Katie smiled softly, and nodded, accepting my words. “I’m glad we have sixty more days. And I think I know the answer, but then what?”
“It’s back to Utah, I think. That means I will only have been in Seattle six months. But it was enough. I simply didn’t find what I was looking for, but I did find myself. The city gave me that.” I stopped and laughed. “When I first got here, I felt like Mary Tyler Moore from the beginning of her old TV show. Throwing her hat in the air. ‘You can have a town, why don’t you take it, you’re gonna make it after all!’ But Seattle was harsher than that. It taught me to quiet the storms, to focus in and love the skin that I’m in. Instead of wishing for what I didn’t have, or never got, I found what I’ve needed all along: how to be at peace with me.”
Katie sat back and tapped a pen against the desk. She was thoughtful for a moment. “You’re a good man, Chad. You’re talented. You’re young. Stop wasting time wondering what life could have been, and instead live. All the pieces are already in place.

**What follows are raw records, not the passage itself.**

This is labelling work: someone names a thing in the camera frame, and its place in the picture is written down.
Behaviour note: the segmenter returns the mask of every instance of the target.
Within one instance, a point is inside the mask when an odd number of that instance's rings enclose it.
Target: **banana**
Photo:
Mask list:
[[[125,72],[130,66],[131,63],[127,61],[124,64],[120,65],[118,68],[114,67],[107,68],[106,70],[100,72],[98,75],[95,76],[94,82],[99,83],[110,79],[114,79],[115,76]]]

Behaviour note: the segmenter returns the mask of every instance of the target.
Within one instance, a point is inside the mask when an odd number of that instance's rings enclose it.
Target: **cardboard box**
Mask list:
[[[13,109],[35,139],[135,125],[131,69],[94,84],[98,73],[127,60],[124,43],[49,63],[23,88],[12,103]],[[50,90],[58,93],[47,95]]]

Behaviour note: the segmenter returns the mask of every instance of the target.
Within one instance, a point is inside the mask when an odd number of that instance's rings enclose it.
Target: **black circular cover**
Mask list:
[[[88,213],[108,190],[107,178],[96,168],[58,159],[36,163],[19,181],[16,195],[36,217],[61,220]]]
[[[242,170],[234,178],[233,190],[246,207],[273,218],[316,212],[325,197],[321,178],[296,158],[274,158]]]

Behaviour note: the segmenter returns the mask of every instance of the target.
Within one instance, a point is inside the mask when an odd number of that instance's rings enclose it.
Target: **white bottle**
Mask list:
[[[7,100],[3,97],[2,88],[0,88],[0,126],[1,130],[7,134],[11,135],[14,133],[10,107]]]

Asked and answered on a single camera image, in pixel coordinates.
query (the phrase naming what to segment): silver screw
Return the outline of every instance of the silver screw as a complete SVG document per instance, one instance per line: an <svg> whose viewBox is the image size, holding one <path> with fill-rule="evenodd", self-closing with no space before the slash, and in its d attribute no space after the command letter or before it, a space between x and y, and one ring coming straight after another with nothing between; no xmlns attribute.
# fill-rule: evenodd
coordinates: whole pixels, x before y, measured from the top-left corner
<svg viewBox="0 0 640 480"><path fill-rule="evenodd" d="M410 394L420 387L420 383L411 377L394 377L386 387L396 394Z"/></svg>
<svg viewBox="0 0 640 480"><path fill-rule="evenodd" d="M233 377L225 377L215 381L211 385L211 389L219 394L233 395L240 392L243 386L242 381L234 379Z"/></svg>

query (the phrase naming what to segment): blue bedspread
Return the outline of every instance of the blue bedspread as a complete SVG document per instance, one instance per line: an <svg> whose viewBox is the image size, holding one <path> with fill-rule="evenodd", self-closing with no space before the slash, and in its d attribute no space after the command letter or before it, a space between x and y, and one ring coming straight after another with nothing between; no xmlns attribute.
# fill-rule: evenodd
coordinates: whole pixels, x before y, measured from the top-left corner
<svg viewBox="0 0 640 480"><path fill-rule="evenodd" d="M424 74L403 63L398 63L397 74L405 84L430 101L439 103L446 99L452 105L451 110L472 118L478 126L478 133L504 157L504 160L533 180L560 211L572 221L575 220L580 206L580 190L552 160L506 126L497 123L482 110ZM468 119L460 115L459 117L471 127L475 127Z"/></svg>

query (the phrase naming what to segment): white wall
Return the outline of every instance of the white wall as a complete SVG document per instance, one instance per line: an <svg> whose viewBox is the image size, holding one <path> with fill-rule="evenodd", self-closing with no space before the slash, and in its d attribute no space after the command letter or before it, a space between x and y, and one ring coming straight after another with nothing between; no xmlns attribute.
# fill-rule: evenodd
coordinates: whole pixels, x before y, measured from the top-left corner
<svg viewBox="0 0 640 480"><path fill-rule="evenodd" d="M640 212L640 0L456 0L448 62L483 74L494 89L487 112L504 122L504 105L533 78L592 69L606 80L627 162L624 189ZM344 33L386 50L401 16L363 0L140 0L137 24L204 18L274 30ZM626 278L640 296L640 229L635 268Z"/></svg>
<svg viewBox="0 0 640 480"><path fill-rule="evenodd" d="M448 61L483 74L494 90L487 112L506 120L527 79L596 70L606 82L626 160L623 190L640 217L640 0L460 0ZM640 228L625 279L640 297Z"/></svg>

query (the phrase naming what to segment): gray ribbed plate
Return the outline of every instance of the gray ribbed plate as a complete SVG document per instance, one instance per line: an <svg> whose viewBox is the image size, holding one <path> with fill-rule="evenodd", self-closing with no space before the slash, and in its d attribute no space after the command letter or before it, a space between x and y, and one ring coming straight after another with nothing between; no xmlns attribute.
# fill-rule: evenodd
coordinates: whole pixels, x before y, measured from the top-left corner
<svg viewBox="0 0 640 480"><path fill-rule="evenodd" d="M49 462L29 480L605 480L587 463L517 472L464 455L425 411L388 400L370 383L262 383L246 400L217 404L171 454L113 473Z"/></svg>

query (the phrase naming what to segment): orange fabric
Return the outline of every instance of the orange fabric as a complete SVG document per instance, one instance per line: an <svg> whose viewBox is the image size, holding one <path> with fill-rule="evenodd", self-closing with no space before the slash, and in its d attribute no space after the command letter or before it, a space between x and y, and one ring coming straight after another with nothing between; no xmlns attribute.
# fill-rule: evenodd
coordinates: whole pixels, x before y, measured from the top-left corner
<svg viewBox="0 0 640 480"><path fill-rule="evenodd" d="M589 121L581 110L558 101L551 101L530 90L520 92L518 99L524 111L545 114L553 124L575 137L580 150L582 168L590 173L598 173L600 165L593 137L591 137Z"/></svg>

Don’t give for the ones you didn’t start with, and take the ones you have. Your sons are beautiful. And the future is whatever you want it to be.”
I walked out of her office pensive. This felt like my last day, but I had a few months ahead. My entire world could, and would, change in two months. (I had changed a lot in the two months prior). It was the end of my lunch half hour, but I took the last ten minutes to go outside and into the woods. The leaves, the mud, the rolling water, the wind against tree trunks, the dirt under my feet. It was hard to believe that civilization was all around. The hospital over there, the apartment building, the school. I couldn’t see any of it through the trees. I could retreat here to forget. All the complications around this wider, tranquil center.
And Seattle, I realized, taught me that more than anything. How to find the woods in the chaos. How to find peace.